Opposition parties have renewed calls for a Parliamentary inquiry into the Treasury's handling of the Crown retail deposit guarantee.
Another report has criticised Treasury for not doing more to minimise the cost to the taxpayer of the collapse of finance companies covered by the scheme .
The Crown paid almost $2 billion arising from the failure of nine companies, most notably South Canterbury Finance.
An Auditor General's report last year also found Treasury failed to monitor the scheme properly.
Labour says earlier attempts to hold an Parliamentary inquiry, or question Treasury further, have been blocked by the Government.
New Zealand First leader Winston Peters says Treasury did nothing for the first five months, allowing finance companies to go on a spending spree at the taxpayer's expense and there should be a proper investigation.

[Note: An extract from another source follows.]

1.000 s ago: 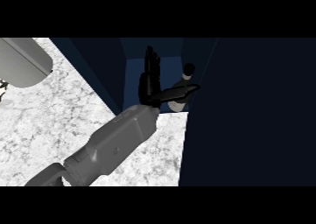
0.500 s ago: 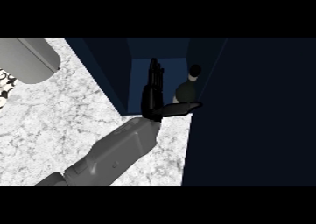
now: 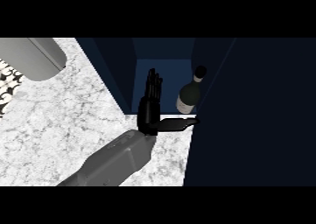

Green Party co-leader Russel Norman says Treasury has been found to have been incompetent.
Finance and Expenditure Select Committee chair Todd McClay (National) says members have already quizzed Treasury extensively on the issue.
He says Treasury has accepted the committee's criticism of its handling of the Crown Guarantee and concedes that, with hindsight, it may have acted differently.
The Crown retail deposit guarantee was introduced by the then-Labour Government just before the 2008 general election, to reassure New Zealand investors that the banking system was sound.
At its peak, it protected about $133 billion deposited in 72 companies.